Task to complete:
Once you reach the line that contains "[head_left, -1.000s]", retype it and every line after it exactly, ending with the last line of the entries.

━━━━━ Exercise materials ━━━━━

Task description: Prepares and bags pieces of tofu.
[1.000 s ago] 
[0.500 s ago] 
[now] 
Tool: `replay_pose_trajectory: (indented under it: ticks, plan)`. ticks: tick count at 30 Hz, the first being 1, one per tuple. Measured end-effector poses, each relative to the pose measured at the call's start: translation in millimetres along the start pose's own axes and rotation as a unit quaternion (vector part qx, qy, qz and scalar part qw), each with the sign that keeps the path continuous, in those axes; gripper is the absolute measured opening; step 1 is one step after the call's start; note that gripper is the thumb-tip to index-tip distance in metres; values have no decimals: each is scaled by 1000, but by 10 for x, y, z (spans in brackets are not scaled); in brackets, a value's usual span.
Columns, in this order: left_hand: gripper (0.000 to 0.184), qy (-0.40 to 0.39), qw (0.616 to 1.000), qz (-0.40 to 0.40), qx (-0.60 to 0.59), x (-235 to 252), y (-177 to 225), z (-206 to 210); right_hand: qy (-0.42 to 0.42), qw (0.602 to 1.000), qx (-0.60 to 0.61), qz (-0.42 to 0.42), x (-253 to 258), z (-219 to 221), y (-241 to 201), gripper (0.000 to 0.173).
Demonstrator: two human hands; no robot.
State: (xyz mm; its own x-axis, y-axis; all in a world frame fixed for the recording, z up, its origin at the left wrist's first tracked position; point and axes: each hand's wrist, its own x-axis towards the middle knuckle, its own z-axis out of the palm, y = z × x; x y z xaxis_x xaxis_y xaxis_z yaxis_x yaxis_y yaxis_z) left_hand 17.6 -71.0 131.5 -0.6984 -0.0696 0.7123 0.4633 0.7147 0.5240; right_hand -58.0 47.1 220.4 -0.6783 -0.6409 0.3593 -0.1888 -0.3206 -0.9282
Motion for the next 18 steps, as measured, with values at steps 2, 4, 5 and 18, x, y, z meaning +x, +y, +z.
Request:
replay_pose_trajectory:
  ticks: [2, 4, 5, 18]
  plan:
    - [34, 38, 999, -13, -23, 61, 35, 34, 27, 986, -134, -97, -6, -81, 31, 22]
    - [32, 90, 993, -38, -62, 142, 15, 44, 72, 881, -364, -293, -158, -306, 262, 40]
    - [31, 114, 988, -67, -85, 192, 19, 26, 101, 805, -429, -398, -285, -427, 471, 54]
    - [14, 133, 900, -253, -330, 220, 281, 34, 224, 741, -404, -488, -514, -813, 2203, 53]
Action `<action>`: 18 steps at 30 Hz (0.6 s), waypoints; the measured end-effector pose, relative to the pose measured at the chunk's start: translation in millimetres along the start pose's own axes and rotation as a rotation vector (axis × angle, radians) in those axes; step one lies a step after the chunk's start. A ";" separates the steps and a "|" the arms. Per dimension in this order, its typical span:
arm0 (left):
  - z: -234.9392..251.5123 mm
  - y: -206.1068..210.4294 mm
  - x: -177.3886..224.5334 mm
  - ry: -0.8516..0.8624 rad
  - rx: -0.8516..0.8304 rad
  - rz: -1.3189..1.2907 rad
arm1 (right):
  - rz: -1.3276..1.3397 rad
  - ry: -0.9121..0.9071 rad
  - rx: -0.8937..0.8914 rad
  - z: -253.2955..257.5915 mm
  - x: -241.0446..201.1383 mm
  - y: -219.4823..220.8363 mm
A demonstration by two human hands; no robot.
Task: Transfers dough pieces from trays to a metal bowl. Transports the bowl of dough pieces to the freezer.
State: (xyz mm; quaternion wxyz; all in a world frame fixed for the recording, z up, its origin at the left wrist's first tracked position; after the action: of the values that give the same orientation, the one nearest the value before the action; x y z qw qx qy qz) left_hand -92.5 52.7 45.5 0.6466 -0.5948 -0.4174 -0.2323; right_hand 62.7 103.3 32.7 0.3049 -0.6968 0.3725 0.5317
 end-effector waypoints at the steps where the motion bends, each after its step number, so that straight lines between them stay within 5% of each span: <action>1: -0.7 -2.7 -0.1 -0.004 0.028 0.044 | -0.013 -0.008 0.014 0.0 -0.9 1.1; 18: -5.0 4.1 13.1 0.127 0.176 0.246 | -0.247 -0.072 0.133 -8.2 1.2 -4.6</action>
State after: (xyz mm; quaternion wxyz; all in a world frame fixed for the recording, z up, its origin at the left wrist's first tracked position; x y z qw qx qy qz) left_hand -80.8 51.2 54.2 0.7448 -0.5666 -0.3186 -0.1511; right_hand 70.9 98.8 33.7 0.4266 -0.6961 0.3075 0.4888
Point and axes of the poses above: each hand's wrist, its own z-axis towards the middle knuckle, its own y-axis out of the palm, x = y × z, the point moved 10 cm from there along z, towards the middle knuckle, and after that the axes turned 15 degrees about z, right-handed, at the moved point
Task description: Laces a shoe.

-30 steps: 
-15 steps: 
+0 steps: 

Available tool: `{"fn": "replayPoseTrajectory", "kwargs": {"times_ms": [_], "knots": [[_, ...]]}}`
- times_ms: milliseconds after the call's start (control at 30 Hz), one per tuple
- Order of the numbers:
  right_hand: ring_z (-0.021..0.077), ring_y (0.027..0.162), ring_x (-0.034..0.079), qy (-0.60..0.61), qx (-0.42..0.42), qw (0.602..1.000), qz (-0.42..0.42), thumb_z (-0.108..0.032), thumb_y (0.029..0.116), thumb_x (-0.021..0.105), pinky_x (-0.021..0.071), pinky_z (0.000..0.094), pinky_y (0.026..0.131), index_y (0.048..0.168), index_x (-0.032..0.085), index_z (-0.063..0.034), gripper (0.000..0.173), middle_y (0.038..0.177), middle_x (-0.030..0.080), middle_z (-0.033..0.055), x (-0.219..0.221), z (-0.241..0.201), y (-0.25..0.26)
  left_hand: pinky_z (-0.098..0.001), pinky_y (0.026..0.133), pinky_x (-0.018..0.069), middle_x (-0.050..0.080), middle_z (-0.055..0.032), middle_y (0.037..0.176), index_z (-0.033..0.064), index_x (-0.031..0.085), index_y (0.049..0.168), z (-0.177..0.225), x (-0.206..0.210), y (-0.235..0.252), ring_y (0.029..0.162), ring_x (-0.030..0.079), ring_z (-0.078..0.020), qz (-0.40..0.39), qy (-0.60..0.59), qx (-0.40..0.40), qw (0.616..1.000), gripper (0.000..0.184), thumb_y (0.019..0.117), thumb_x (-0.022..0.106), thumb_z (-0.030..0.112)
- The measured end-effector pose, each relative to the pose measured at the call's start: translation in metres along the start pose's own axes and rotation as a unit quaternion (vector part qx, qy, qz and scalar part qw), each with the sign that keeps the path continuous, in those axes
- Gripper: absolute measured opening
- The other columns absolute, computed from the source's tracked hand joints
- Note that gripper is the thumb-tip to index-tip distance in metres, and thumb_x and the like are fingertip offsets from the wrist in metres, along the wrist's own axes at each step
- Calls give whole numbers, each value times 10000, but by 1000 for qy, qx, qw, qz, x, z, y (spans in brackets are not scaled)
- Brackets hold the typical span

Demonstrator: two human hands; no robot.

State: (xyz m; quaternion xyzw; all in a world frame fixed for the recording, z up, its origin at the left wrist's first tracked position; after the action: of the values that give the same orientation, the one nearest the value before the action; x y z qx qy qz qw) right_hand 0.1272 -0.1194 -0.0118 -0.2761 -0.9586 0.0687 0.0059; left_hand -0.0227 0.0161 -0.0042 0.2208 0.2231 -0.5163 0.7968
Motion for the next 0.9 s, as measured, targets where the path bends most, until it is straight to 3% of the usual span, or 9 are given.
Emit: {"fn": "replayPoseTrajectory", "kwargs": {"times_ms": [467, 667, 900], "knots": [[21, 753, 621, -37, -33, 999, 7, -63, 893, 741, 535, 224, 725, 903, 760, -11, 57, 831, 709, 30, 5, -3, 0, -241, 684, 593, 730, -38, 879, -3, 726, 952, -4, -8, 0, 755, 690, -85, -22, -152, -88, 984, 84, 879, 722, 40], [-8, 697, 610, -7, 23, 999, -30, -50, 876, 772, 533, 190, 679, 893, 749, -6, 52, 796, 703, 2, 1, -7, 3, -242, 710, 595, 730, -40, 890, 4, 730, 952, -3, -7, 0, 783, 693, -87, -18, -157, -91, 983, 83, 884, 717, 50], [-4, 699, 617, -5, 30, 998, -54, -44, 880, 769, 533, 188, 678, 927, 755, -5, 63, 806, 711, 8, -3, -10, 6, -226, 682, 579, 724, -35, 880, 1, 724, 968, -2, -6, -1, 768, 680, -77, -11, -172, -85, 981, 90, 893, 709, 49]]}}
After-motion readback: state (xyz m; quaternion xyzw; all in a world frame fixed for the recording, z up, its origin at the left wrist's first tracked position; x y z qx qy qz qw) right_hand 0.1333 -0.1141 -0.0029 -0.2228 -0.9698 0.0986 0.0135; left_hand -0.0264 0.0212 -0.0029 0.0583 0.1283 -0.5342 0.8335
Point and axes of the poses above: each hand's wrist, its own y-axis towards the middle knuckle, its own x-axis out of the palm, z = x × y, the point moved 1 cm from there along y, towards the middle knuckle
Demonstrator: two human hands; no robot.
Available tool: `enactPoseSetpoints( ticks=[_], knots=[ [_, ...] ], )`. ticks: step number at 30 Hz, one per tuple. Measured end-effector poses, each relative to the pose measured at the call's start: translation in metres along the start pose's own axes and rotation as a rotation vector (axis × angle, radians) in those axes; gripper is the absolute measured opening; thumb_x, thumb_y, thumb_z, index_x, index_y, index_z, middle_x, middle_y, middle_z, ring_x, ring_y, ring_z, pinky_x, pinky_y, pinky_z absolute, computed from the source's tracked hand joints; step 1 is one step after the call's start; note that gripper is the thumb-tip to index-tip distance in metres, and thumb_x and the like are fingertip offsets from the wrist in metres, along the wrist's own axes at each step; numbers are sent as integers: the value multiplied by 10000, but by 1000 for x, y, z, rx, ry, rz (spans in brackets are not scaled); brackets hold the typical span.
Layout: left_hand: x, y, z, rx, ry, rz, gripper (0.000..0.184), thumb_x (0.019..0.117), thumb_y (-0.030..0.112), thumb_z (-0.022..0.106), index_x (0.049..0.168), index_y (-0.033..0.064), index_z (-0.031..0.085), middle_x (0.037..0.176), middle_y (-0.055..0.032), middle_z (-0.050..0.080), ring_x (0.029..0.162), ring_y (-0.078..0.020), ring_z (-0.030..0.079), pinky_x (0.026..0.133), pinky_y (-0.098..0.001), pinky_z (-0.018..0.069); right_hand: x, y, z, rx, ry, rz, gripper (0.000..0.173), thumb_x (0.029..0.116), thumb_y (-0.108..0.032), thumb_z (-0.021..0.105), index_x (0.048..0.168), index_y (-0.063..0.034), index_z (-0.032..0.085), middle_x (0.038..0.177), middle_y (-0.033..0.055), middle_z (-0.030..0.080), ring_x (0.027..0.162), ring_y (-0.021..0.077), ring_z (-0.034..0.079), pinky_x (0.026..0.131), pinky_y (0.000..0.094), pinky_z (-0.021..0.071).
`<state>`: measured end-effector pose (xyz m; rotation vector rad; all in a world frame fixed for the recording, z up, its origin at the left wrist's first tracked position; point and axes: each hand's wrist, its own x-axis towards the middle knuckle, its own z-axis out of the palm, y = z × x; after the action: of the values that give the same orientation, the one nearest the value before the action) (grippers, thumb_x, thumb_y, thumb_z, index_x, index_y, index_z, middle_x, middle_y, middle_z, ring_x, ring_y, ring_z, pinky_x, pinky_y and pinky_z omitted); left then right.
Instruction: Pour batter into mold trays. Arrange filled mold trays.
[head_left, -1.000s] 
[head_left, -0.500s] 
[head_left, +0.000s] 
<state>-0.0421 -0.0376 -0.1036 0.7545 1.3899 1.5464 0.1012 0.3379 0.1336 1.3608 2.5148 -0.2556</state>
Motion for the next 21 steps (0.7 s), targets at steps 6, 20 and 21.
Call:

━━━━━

Response to this task:
[head_left, -1.000s] 
[head_left, -0.500s] 
[head_left, +0.000s] 
<state>-0.0421 -0.0376 -0.1036 0.7545 1.3899 1.5464 0.1012 0.3379 0.1336 1.3608 2.5148 -0.2556</state>
Motion for the next 21 steps (0.7 s), targets at steps 6, 20 and 21.
Call:

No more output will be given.